When developing complex intelligent systems, such as a hybrid semantic search engine which is considered a completely new search paradigm for the user, we face the problem of making complex systems easy to interpret for the user. Therefore, I expanded my research interests with human-machine interaction. With more and more experience, I have become a professional in user-group-specific interaction design with software and hardware interfaces. My main interest is the design of interaction with environmental sensors and actuators, especially for people without technical experience.

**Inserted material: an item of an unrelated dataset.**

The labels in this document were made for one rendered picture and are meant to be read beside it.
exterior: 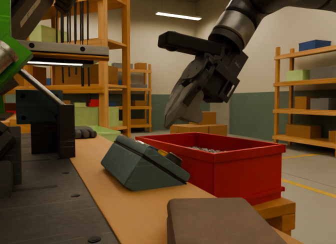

For more information see publications.
The subject of my doctoral thesis is semantic search in the context of today's information management systems. These systems include intranets and Web 3.0 applications, as well as many web portals that contain information in heterogeneous formats and structures. On the one hand, they contain data in a structured form, and on the other hand they contain documents that are related to this data. However, these documents are usually only partially structured or completely unstructured. For example, travel portals describe the period, the destination, the cost of the travel through structured data, while additional information, such as descriptions of the hotel, destination, excursions, etc. is in unstructured form.
The focus of today's semantic search engines is to find knowledge either in a structured form (also called fact retrieval), or in semi- or un-structured form, which is commonly referred to as semantic document retrieval. Only a few search engines are trying to close the gap between these two approaches. Although they search simultaneously for structured and unstructured data, the results are either analyzed independently, or the search possibilities are highly limited: for example, they might support only specific question patterns. Accordingly, the information available in the system is not exploited, and, simultaneously, the relationships between individual pieces of content in the respective information systems and complementary information cannot reach the user.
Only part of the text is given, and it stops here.